Given data:
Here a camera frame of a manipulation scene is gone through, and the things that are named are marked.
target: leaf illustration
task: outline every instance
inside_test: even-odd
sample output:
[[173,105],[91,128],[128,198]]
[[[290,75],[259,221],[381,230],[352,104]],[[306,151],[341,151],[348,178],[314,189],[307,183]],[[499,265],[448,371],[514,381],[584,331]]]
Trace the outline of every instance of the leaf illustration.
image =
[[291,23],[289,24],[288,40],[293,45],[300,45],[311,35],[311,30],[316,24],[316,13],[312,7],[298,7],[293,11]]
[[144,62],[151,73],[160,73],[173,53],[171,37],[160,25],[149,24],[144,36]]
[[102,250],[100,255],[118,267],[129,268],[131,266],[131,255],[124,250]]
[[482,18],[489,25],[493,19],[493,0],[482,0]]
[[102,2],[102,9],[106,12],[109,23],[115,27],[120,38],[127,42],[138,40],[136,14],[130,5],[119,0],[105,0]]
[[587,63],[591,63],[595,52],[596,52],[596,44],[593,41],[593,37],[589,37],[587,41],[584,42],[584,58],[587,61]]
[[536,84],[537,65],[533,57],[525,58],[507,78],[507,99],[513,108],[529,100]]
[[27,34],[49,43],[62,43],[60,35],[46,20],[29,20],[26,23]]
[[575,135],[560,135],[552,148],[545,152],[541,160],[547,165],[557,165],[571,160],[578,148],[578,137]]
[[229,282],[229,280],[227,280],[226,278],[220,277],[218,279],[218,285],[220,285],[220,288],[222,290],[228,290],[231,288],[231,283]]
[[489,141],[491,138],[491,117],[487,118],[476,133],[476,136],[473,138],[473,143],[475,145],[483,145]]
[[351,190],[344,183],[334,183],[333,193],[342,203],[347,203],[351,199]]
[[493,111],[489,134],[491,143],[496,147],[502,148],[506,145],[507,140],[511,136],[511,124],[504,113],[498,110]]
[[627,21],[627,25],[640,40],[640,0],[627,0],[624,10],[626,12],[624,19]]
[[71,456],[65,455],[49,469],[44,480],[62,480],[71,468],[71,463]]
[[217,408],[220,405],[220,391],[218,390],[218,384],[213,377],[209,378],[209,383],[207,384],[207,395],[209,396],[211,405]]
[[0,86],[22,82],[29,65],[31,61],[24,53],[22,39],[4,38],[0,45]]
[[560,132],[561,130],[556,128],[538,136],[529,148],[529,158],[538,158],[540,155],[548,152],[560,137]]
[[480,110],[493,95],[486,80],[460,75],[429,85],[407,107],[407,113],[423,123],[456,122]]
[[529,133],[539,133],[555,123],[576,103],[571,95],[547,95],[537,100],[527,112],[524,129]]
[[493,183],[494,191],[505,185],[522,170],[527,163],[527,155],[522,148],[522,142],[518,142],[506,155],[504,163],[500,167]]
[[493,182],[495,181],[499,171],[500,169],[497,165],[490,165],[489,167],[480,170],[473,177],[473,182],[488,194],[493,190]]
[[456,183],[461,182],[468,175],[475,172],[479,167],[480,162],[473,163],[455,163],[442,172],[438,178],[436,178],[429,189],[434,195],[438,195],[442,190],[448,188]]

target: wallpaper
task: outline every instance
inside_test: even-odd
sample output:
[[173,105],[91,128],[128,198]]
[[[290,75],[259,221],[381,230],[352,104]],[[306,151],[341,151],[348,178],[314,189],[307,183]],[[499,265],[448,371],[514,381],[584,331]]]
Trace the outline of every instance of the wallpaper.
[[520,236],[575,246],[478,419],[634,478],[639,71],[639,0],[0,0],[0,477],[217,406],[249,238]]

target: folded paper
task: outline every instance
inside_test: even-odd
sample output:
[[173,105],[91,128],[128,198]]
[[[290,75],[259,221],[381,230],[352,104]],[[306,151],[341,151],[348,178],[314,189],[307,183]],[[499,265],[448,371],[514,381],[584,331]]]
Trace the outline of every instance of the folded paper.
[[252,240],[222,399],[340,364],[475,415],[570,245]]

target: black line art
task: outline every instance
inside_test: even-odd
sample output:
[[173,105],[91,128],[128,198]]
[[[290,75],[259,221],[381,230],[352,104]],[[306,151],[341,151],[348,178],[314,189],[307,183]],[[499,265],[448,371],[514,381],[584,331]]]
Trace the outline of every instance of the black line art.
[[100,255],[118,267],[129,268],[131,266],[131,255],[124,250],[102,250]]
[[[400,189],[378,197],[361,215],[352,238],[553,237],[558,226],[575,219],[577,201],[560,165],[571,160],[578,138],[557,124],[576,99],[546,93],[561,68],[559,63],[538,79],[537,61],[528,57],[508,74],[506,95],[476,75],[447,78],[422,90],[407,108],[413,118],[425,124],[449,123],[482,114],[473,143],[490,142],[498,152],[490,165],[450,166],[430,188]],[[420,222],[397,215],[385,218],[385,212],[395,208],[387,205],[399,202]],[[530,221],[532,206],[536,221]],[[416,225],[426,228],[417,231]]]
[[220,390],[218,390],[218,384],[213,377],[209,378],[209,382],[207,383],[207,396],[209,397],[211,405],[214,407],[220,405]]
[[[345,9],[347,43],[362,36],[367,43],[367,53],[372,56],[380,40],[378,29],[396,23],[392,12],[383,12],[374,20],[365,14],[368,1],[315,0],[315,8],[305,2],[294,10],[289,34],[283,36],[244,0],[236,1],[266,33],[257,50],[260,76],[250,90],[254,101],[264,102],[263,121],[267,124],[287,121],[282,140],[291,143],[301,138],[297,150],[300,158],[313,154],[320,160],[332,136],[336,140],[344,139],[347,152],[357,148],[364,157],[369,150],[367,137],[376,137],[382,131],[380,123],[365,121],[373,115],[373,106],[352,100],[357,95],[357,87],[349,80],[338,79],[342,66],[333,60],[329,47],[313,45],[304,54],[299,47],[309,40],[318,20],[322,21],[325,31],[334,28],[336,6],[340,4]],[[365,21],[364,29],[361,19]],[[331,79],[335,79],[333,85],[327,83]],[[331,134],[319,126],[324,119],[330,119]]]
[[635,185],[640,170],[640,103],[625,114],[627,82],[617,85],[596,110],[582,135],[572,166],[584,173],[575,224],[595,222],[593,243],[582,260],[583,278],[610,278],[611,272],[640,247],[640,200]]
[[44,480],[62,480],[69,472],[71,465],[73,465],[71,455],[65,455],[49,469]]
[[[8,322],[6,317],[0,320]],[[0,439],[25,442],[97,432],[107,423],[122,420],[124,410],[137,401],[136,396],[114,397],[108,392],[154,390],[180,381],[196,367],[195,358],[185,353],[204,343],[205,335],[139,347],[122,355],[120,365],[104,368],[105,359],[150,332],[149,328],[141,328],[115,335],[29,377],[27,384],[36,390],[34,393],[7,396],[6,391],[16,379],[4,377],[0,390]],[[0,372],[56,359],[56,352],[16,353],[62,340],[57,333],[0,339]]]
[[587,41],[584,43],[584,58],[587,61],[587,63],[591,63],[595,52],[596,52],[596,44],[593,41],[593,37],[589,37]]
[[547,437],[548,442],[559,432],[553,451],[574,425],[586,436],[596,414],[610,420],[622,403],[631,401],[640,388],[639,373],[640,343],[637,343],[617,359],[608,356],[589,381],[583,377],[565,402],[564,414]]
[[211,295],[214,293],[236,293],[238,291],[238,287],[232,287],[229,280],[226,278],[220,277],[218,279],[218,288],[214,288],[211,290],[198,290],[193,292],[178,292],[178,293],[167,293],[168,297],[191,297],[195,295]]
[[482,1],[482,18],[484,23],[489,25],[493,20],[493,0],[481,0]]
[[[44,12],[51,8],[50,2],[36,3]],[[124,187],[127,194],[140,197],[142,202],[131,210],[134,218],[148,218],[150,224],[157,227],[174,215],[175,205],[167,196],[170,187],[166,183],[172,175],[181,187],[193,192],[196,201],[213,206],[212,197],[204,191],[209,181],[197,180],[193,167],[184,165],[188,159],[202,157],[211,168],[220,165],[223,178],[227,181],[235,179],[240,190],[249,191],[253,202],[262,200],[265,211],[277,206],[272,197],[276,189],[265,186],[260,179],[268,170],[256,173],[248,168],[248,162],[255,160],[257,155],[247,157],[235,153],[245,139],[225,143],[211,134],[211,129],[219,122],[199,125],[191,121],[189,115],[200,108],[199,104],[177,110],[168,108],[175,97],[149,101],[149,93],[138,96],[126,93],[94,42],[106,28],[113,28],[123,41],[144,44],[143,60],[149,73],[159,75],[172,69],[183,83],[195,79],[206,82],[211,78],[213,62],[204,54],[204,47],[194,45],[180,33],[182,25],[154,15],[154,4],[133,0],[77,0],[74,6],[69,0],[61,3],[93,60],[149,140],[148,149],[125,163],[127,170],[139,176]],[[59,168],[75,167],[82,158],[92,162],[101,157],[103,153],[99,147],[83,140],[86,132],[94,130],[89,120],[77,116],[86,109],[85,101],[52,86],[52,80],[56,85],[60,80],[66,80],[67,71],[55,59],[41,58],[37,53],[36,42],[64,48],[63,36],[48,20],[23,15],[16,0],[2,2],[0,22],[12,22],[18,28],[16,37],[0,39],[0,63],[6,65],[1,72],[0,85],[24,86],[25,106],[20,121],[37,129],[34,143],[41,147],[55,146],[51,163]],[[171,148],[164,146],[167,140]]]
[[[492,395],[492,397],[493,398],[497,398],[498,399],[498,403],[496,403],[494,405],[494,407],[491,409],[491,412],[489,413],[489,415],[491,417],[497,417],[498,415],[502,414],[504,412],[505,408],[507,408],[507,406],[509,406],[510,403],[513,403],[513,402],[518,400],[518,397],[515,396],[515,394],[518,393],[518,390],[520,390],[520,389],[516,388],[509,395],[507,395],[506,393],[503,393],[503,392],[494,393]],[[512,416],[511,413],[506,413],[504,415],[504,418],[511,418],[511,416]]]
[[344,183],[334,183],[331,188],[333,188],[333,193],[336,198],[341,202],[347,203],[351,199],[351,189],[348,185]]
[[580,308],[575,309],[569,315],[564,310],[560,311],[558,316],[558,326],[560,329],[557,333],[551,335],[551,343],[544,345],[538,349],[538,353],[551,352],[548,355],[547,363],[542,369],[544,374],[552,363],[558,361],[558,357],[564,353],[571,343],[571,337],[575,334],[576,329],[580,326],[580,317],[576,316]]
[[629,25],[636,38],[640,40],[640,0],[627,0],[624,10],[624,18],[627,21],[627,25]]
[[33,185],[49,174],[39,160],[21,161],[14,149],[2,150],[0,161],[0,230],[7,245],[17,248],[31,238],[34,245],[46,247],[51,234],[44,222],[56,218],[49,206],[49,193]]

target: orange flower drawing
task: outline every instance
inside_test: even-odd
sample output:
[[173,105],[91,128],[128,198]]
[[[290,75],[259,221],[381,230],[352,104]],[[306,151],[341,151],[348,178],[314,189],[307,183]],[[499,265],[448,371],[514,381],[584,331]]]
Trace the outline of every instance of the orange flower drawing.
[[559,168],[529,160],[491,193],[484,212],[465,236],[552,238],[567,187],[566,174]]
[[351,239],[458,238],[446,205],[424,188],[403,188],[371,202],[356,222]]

Directions for this task: Each line of the entries above that contains "illustration" must be copied into the answer.

Result of the task:
target: leaf illustration
Trace the outline of every instance of the leaf illustration.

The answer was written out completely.